** Aim of the exercise **
Throughout the material, count the lines with the word "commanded" in them, and answer with only the figure.

** Collected data **
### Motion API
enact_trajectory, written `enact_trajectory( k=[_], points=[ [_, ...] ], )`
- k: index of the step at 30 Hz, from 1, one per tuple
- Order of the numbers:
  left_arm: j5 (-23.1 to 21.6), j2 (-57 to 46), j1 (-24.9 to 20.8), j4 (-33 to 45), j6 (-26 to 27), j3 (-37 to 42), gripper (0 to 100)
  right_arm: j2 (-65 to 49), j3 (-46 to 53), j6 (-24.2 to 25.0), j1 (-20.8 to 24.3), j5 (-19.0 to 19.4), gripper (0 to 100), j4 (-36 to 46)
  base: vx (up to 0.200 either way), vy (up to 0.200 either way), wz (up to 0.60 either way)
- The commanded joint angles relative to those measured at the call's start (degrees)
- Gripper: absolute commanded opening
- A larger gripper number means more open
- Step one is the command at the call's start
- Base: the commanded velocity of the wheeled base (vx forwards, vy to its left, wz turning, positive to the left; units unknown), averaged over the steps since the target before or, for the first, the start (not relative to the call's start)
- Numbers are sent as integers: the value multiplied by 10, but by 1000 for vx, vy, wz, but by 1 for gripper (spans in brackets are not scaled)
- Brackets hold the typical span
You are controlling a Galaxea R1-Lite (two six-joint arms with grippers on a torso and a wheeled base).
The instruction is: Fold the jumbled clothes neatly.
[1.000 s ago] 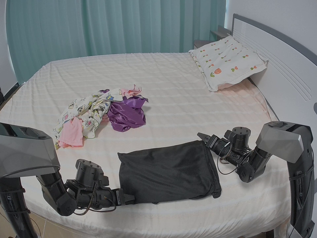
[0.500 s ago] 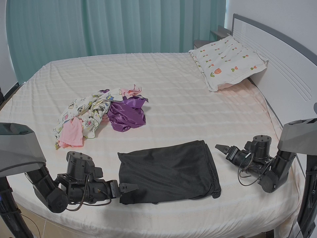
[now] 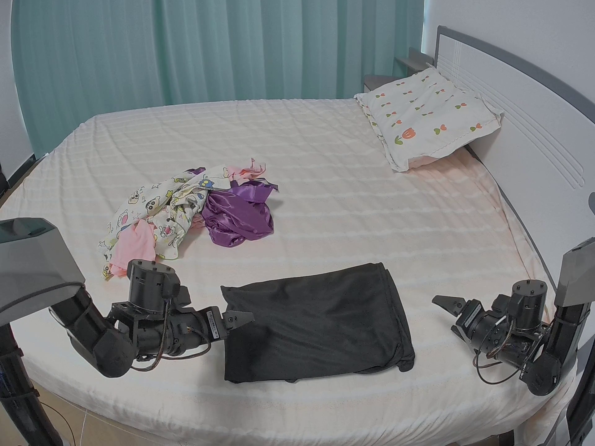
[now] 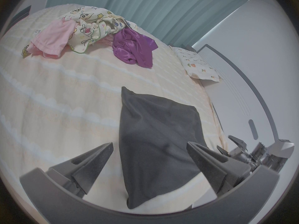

** Answer below **
3